O principal pilar do plano de recuperação fiscal da atual equipe econômica é baseado na arrecadação. A intenção é arrecadar mais e, assim, cobrir parte desse rombo com bilhões de reais extras dos impostos. Matematicamente, aumentar receitas melhora o resultado. Mas será que é possível?
Fernando Haddad, ministro da Fazenda, tem enfrentado uma resistência praticamente intransponível entre os pagadores de impostos. Aliás, quando não se consegue ultrapassar um obstáculo em uma jornada, é preciso mudar de caminho. Haddad deveria fazer isso, e com uma tesoura.
Há uma semana, o ministro da Fazenda disse que topa discutir corte de gastos, desde que a discussão comece pelo “andar de cima”.
A frase foi seguida por duas dicas importantes: o Ministério da Fazenda e a Controladoria Geral da União (CGU) entregaram o endereço de dois desses andares altos.
Governo de gastos
Primeiro, o andar do Judiciário. Estudo do Tesouro Nacional mostrou que a Justiça brasileira é a mais cara do mundo. Em uma comparação entre 53 países, os tribunais brasileiros têm, de longe, a mais elevada conta: 1,6% do Produto Interno Bruto (PIB) por ano. A despesa média dos demais emergentes é de 0,5% do PIB e dos desenvolvidos, de apenas 0,3%.
Esse andar alto da Justiça gasta mais de 80% do orçamento anual de R$ 160 bilhões apenas em salários e bonificações, uma proporção muito superior à média dos demais países do estudo.
Assim, o Tesouro apontou para o andar e até o cômodo onde a tesoura dos gastos públicos poderia trabalhar. Haddad deveria avançar com a discussão sobre o orçamento dos tribunais, segmento do setor público que passou longe da magreza financeira vista em outras áreas.
É só dar uma volta por Brasília para perceber que o cafezinho cortado nos ministérios segue quente e abundante nos tribunais.
Outro andar ainda mais alto é o das desonerações.

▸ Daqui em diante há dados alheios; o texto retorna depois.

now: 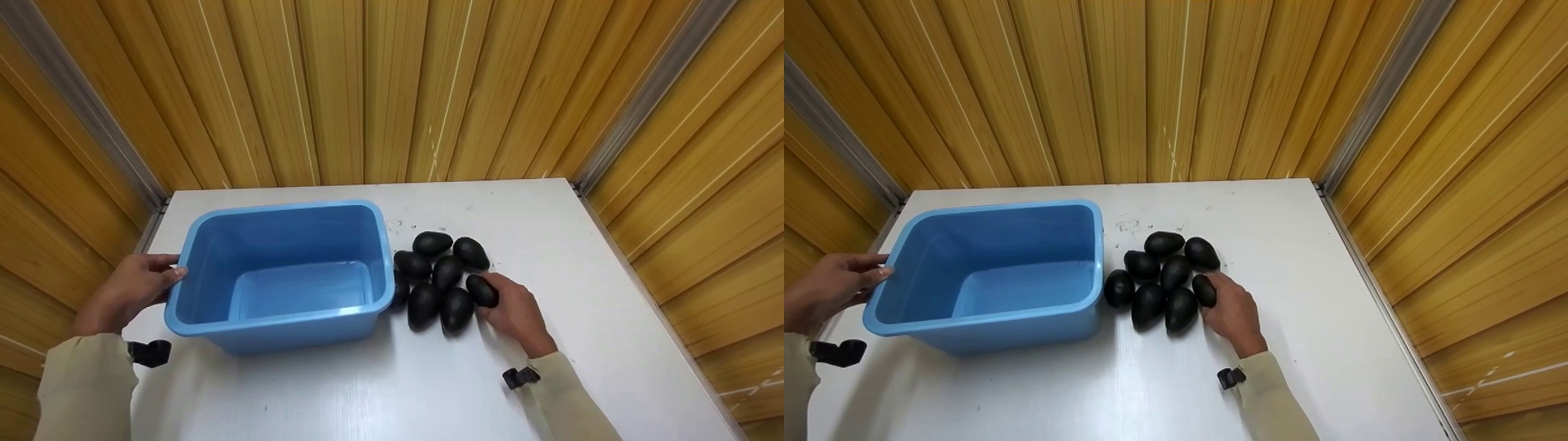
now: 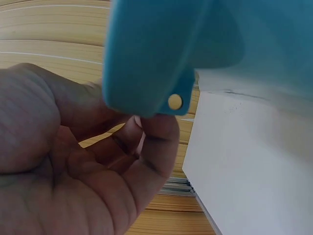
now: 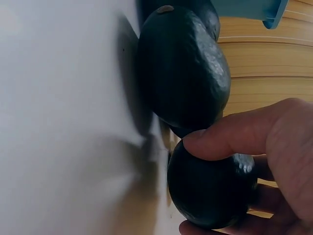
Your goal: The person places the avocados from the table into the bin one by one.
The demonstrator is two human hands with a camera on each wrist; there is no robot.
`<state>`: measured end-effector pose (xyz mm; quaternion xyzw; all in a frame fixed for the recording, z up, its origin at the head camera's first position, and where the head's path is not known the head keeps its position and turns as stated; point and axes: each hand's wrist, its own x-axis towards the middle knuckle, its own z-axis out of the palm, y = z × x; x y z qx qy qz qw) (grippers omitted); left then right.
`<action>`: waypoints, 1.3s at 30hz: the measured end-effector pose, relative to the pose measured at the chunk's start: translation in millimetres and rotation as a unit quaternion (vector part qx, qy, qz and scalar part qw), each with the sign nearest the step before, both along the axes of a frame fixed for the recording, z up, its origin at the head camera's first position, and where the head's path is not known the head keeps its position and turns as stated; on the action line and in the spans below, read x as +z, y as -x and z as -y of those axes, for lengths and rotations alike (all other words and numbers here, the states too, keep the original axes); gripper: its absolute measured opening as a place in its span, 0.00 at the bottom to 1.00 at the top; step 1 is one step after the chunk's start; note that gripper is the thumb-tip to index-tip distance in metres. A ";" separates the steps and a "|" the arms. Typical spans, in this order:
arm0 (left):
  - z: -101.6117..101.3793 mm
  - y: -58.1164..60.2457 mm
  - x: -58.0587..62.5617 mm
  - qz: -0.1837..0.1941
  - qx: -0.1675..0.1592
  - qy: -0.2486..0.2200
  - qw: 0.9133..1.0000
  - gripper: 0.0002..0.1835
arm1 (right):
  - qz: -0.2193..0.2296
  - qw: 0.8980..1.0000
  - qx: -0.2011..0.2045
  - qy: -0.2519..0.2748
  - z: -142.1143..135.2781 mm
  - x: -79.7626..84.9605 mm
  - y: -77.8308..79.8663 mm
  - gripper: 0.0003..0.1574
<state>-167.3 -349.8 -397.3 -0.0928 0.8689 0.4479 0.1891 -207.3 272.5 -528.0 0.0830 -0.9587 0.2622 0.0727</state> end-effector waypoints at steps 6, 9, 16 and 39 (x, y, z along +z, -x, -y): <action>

Um louvável esforço da Receita Federal com a CGU criou área no Portal da Transparência com o detalhamento das renúncias e benefícios fiscais. Aliás, os números são exuberantes: R$ 215 bilhões em impostos que o governo deixa de cobrar ou oferece em incentivos aos mais diversos setores da economia.
Passo pra trás
Só para citar os cinco primeiros: R$ 77 bilhões em Cofins vinculados à importação, R$ 48 bilhões em Imposto de Importação, R$ 41 bilhões em Imposto de Renda no Norte e Nordeste em programas da Sudam e Sudene, R$ 21 bilhões em Imposto sobre Produtos Industrializados (IPI) e R$ 16 bilhões em PIS de importados.
Tantos bilhões não arrecadados por alguma decisão tomada no passado muito provavelmente justa. Mas, desde então, nenhum governo faz seriamente um acompanhamento da qualidade desse gasto tributário.
É preciso entender se os benefícios à sociedade e à economia continuam. Se o impacto positivo sumiu, é preciso cortar. Mas dessa tesoura muita gente não quer nem ouvir falar.
São mais de 20 mil empresas com algum tipo de benefício tributário. Entre elas, 27 têm mais de R$ 1 bilhão em benefícios tributários. Juntas, gozam de R$ 102 bilhões em renúncia do Estado brasileiro.
Assim, se Haddad propuser um corte de gastos eficiente e racional no Orçamento, faltarão argumentos para o setor privado interditar o debate da desoneração.
Se o setor privado propuser um corte de benefícios tributários eficiente e racional, faltarão argumentos para Haddad interditar o debate sobre o corte de gastos.
Portanto, é urgente dar um passo atrás.